The KHDA (Knowledge and Human Development Authority) is the primary authority for education in the Emirate of Dubai. They create an inspection report every year of all the educational institutions in the emirate. This is done by the DSIB (Dubai School Inspection Bureau), a branch of the KHDA. Inspections normally start in October every year and go on till February and occasionally beyond.

| School name | Curriculum | Year | Rating |
| Our Own Indian School | CBSE | 2009-2010 | Acceptable |
| 2010-2011 | Good |
| 2011-2012 | Good |
| GEMS Our Own Indian School | CBSE | 2012-2013 | Good |
| 2013-2014 | Good |
| 2014-2015 | Acceptable |
| 2015-2016 | Good |
| 2016-2017 | Good |
| 2017-2018 | Good |
| 2018-2019 | Good |
| 2019-2020 | Good |
| 2022-2023 | Very-Good |
| 2023-2024 | Very-Good |

=== Uniforms ===
The school's uniforms consist of a white shirt with blue stripes and navy trousers or shorts (boys and girls), navy skirts (for girls), a navy-blue tie (grades 9-12 boys), a navy-blue neck scarf (grades 9-12 girls), navy socks (grades 1-10), black shoes and white shoes (core and physical education respectively), and black leather belts. The grades 11 and 12 students have special dark grey blazers, trousers and socks. The physical education uniform consists of a t-shirt and trackpants in either of the four house colours. The kindergarten uniform consists of a blue and white polo with navy blue trackpants or shorts. The school uniform is issued by Threads.

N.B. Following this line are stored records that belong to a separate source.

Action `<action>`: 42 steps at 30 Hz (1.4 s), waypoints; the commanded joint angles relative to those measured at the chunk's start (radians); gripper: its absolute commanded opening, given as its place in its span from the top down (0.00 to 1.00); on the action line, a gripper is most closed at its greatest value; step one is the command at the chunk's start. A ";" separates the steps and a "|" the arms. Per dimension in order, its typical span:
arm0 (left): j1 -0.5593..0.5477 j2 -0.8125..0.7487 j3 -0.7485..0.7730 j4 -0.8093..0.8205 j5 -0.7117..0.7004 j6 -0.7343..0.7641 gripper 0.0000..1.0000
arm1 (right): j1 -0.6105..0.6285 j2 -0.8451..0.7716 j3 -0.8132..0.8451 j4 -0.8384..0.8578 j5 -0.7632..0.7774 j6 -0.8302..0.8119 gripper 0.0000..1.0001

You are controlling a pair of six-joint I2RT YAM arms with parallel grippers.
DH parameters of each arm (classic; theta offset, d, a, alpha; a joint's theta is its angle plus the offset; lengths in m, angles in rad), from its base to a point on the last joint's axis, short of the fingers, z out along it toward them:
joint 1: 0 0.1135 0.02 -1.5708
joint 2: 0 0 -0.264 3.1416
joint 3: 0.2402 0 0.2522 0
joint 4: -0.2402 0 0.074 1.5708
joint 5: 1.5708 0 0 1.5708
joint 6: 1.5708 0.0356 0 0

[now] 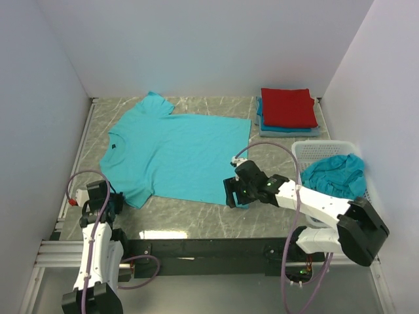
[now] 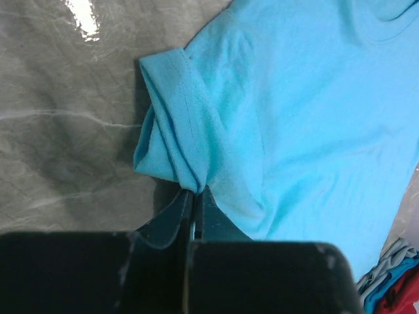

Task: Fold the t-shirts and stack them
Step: Fold the tshirt

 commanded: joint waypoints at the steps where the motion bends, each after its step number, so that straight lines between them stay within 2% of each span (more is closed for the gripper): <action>1: -0.003 0.012 -0.009 0.001 0.015 -0.006 0.99 | 0.012 0.074 0.033 -0.039 0.037 0.017 0.23; 11: -0.005 0.016 -0.010 0.007 0.020 -0.004 0.99 | 0.013 0.204 0.061 -0.134 0.138 0.102 0.34; 13: -0.003 0.007 -0.013 0.003 0.017 -0.009 0.99 | 0.013 0.214 0.064 -0.134 0.141 0.105 0.39; 15: -0.002 0.004 -0.007 -0.005 0.023 -0.009 1.00 | 0.012 0.221 0.070 -0.148 0.147 0.112 0.53; 16: -0.002 0.004 -0.003 -0.007 0.026 -0.009 0.99 | 0.012 0.221 0.070 -0.157 0.152 0.117 0.63; 19: -0.002 -0.005 0.005 -0.022 0.075 -0.036 1.00 | 0.012 0.206 0.068 -0.214 0.188 0.149 0.67; 20: -0.002 -0.013 0.003 -0.027 0.098 -0.043 1.00 | 0.012 0.197 0.065 -0.226 0.195 0.167 0.75; 24: -0.011 -0.076 0.020 -0.119 0.086 -0.087 0.99 | 0.015 0.119 0.035 -0.265 0.167 0.194 0.87; 28: -0.020 -0.151 0.007 -0.136 0.104 -0.104 0.99 | 0.015 0.071 0.019 -0.292 0.163 0.203 0.98; 37: -0.029 -0.175 0.057 -0.166 0.134 -0.079 0.99 | 0.015 0.057 0.090 -0.248 0.160 0.157 1.00; 42: -0.028 -0.139 0.094 -0.088 0.127 -0.038 0.99 | 0.010 0.069 0.140 -0.254 0.186 0.145 1.00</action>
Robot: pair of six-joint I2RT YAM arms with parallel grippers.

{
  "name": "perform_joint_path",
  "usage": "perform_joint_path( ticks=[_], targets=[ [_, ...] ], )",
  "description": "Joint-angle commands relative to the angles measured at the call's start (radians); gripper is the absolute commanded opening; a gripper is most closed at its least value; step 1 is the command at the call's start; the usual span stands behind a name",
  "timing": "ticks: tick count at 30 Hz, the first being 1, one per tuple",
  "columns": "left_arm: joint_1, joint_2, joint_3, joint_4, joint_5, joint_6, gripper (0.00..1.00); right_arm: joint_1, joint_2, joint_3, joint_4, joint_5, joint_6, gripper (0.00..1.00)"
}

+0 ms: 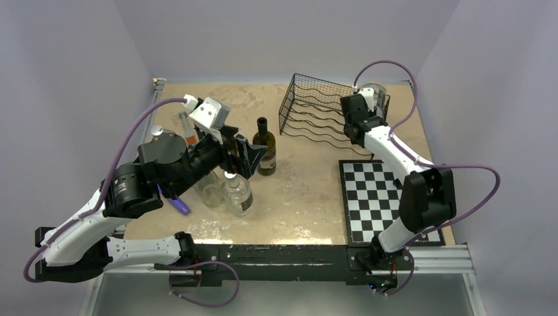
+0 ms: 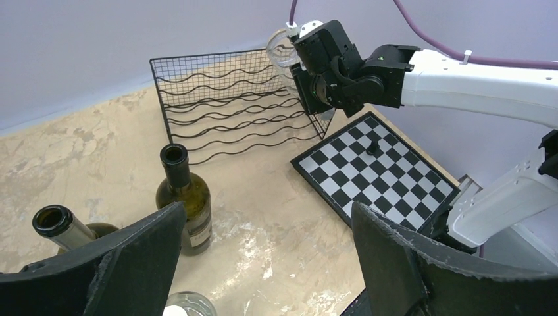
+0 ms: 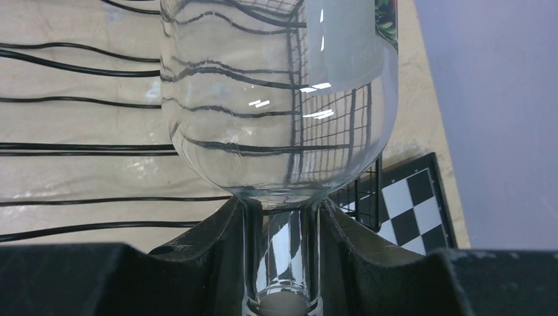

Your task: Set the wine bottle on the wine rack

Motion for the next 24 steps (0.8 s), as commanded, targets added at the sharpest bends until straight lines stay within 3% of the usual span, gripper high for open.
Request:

== CBSE and other affiliations ==
The school is a for-profit managed by GEMS Education since 2000 when the company was established and administered by the Varkey Group until then. The school is recognized by the United Arab Emirates Ministry of Education and the Central Board of Secondary Education, New Delhi (Affiliation No. 6630046) which is India's national-level education board managed by the Government of India.